For decades, environmentalists have struggled with the challenge of cleaning our oceans. Most project proposals have required far too much money, and appear to take far too much time, some even as long as 79,000 years.
But Boyan Slat has a new idea.
Using the ocean's natural currents, Slat has proposed a system that attaches to the sea bed and collects trash that gets pushed into it by the currents. His plan could clean up the entire Pacific Ocean in 20 years, and it's set to start by 2020.
"In the past the story has always been, 'OK we can't clean it up so the best thing we can do is not make it worse,'" Slat told Huffington Post. "Sure, we should prevent more plastic from entering the ocean, but that's not a solution for the plastics already trapped in these offshore gyres."

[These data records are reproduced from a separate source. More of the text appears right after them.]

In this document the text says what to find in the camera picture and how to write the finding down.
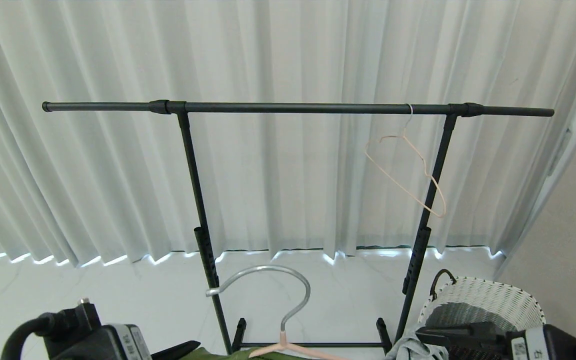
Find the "green garment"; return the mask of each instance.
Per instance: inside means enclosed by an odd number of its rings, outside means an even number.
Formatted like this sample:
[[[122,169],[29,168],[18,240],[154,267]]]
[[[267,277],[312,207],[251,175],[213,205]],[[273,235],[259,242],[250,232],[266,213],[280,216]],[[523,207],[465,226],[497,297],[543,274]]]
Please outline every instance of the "green garment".
[[[241,350],[233,353],[232,355],[214,355],[209,353],[205,348],[198,348],[195,351],[182,357],[180,360],[247,360],[249,354],[255,349]],[[286,355],[280,352],[269,352],[261,356],[255,356],[253,359],[258,360],[308,360],[303,357]]]

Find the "clothes rack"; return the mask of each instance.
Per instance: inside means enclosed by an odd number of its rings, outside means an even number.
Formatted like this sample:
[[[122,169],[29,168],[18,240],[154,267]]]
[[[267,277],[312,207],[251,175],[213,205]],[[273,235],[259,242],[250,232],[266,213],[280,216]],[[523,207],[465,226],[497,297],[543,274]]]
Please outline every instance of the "clothes rack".
[[[528,117],[551,117],[553,109],[536,107],[503,107],[484,106],[473,102],[463,104],[300,104],[300,103],[259,103],[259,102],[186,102],[170,100],[154,100],[150,102],[44,102],[41,107],[45,112],[68,112],[68,111],[131,111],[131,112],[153,112],[156,114],[174,114],[177,116],[179,128],[183,139],[185,157],[190,171],[190,182],[192,192],[199,215],[199,227],[194,229],[194,235],[199,247],[203,271],[205,272],[208,287],[219,287],[219,276],[215,266],[215,256],[208,230],[208,219],[206,208],[202,196],[199,172],[197,170],[197,160],[193,147],[192,135],[190,132],[189,113],[275,113],[275,114],[410,114],[411,107],[416,115],[443,115],[443,133],[439,148],[432,169],[432,177],[439,182],[448,145],[455,129],[458,117],[474,116],[528,116]],[[430,181],[425,197],[425,205],[432,208],[437,191],[434,183]],[[419,226],[412,247],[408,269],[404,278],[402,292],[405,294],[404,304],[401,310],[397,334],[395,341],[402,337],[406,322],[410,313],[410,306],[414,298],[415,290],[419,280],[419,274],[424,261],[424,254],[430,239],[431,229],[428,227],[430,212],[423,209],[419,219]],[[219,295],[212,296],[212,301],[221,330],[226,352],[228,354],[240,350],[242,347],[265,347],[271,342],[244,342],[246,331],[246,319],[239,319],[237,330],[231,342],[228,333],[224,309]],[[295,342],[303,347],[377,347],[382,348],[384,353],[388,353],[393,342],[391,342],[386,328],[386,323],[382,317],[376,322],[379,342]]]

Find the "curtain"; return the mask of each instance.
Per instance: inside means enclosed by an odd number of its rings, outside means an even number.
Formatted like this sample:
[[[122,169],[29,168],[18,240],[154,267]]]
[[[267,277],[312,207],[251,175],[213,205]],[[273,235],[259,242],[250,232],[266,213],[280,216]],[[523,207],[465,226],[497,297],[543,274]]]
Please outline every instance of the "curtain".
[[[45,113],[43,101],[554,107],[457,121],[430,244],[496,253],[521,234],[574,98],[576,2],[0,2],[0,253],[77,265],[197,250],[174,116]],[[420,205],[364,155],[406,120],[190,114],[217,255],[410,246]],[[407,128],[429,167],[442,126]],[[404,143],[368,151],[425,197]]]

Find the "basket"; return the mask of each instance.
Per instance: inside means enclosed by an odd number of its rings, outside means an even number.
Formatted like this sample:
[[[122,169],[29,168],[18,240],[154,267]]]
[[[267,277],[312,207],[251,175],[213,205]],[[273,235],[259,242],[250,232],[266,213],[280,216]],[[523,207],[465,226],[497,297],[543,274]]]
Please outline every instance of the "basket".
[[[450,282],[435,291],[443,274],[450,276]],[[432,281],[418,323],[440,327],[474,322],[493,322],[498,333],[505,333],[543,326],[546,317],[537,300],[519,287],[469,276],[455,278],[447,269],[441,269]],[[457,346],[448,352],[451,360],[501,359],[498,354]]]

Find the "horizontal bar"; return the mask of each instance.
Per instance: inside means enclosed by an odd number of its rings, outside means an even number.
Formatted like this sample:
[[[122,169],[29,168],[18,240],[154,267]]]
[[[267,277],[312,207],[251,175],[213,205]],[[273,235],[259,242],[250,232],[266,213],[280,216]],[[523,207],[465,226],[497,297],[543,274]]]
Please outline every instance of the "horizontal bar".
[[[553,109],[536,107],[484,106],[479,104],[297,104],[271,102],[185,102],[155,100],[151,102],[44,102],[46,112],[68,111],[133,111],[159,114],[180,113],[272,113],[272,114],[415,114],[477,116],[551,117]]]
[[[242,348],[273,346],[276,342],[242,342]],[[384,347],[381,342],[291,342],[300,347]]]

According to Slat and his team at The Ocean Cleanup, there are five main areas where trash collects, called gyres, which are essentially circular currents that trap debris. Using their measurements and after researching the amount of garbage in the Pacific ocean, his team is estimating their system could complete a clean up of half the Pacific garbage patch in ten years.
But it's important they act fast.
"The vast majority of the plastic in the garbage patch is currently locked up in large pieces of debris, but UV light is breaking it down into much more dangerous microplastics, vastly increasing the amount of microplastics over the next few decades if we don't clean it up," Slat said in a press release on their website. "It really is a ticking time bomb."